Sudah saatnya Dahlan Iskan melakukan langkah konkret apabila memang ingin menaikkan pamornya dan ada niat untuk dilirik partai politik dalam kontestasi Pilpres 2014 mendatang. Jika memang ingin mengabdi kepada rakyat sebaiknya jangan hanya Omdo (Omong Doang). Bila memang dirinya gerah dengan praktik korupsi, pemerasan, ada lembaga negara seperti polisi, kejaksaan, serta KPK yang siap untuk menuntaskannya.
Terkait dengan kicauannya lebih kurang di media massa soal oknum DPR yang kerap memeras BUMN, sejatinya tak perlu digembar-gemborkan. Apalagi hal itu sudah menjadi rahasia umum bahwa praktik persekongkolan antara eksekutif dengan legislatif memang seringkali terjadi.
Tak ada bedanya Dahlan dengan elite lainnya, termasuk Presiden SBY bila hanya bisa mengeluh. Dahlan akan berbeda bila dia berani melaporkan dan mengungkapnya kepada KPK kalau ada penyimpangan dalam pengelolaan uang rakyat.

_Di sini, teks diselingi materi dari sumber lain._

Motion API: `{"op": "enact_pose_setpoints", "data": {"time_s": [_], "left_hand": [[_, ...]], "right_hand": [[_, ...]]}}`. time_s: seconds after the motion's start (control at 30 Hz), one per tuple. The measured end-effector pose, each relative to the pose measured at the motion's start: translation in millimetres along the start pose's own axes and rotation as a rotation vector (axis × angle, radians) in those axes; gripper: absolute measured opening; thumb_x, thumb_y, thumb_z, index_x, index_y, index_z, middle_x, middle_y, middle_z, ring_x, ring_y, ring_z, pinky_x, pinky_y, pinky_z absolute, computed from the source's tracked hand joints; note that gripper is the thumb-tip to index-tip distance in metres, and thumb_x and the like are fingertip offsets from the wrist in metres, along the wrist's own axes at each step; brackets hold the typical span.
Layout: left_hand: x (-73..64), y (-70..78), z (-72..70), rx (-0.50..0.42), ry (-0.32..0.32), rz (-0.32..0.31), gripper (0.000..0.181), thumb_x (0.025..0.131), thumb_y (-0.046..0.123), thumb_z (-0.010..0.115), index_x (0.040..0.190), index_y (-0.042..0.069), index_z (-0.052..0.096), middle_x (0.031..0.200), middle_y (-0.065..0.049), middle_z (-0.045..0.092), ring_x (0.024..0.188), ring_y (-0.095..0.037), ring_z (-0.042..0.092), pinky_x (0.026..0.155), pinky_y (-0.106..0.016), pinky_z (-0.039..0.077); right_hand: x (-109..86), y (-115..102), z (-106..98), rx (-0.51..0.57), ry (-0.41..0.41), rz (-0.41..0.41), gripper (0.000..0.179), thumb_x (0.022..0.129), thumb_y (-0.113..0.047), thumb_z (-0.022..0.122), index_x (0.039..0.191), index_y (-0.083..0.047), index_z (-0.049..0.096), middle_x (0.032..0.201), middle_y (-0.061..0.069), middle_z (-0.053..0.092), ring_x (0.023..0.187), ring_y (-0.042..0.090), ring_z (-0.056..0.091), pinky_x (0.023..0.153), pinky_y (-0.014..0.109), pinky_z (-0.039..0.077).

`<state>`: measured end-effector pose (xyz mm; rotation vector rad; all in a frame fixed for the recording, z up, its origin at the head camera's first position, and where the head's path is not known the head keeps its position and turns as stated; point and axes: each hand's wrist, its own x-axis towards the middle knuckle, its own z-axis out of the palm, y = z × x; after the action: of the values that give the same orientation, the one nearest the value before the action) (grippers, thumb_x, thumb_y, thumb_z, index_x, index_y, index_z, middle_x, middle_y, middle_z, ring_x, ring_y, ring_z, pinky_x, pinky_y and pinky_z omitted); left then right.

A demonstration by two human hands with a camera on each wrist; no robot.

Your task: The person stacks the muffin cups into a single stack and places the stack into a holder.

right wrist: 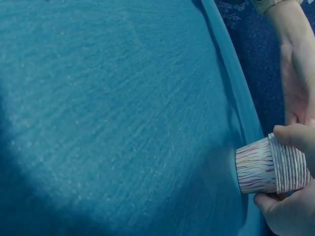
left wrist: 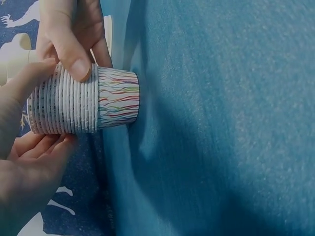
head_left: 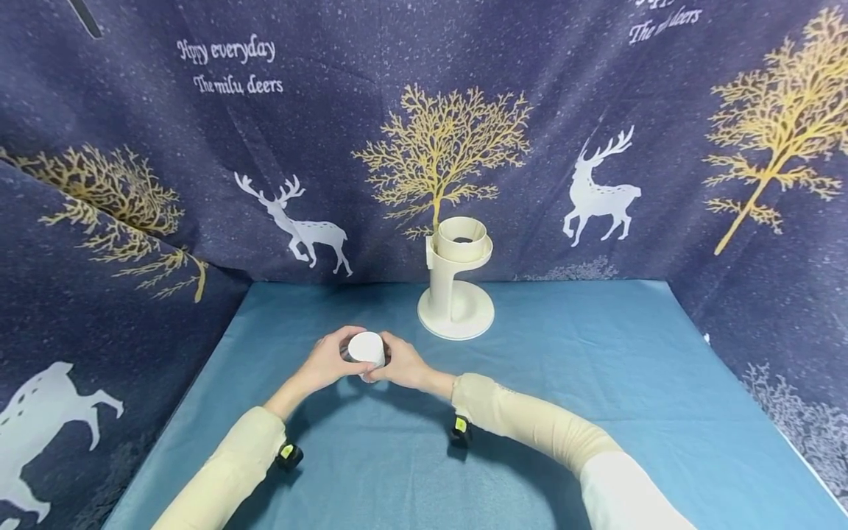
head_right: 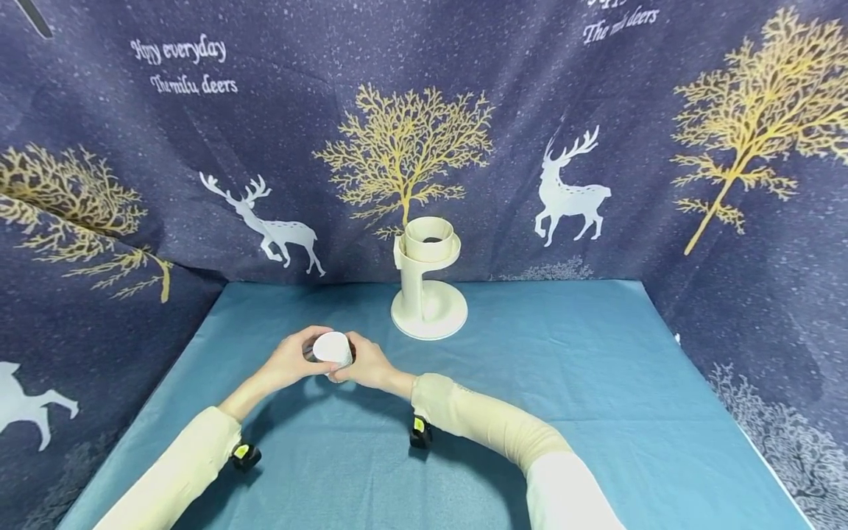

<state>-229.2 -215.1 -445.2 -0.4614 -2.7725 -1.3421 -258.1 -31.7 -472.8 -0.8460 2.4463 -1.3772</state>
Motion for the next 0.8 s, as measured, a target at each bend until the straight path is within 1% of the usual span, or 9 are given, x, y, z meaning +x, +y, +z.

BK masih memberikan waktu lebih kurang seminggu untuk melengkapi data-data oknum DPR yang dituding memeras BUMN. Akhirnya, setelah ramai media menghujat Dahlan, Rabu lalu (7/11/12) menteri yang kerap melempar senyum itu kembali menyerahkan lima nama anggota DPR yang diduga memeras BUMN. Penulis tentu mengapresiasi langkah tersebut, tetapi semoga nama yang disebutkan bukan sebuah kompromi ditataran elite.
Setelah ini, semoga Dahlan menjadi lebih berani untuk menyambangi KPK. Karena tindak pemerasan ataupun korupsi, tempat pengaduannya adalah KPK, bukan kepada BK. Keberanian untuk melaporkan, tak hanya penyimpangan oleh lembaga lain, tetapi berbagai penyimpangan yang ada di lembaganya sendiri, tentu akan membuat Dahlan mendapat tempat tersendiri di hati masyarakat Indonesia.
Bila kebenaran yang diperjuangkan, percayalah, berbagai pihak tentu mendukung, dan rakyat akan membentuk barisan membentengi. Sebaliknya, bila salah melangkah, berlaku pepatah, mulutmu adalah harimaumu, akan merengkah kepalamu.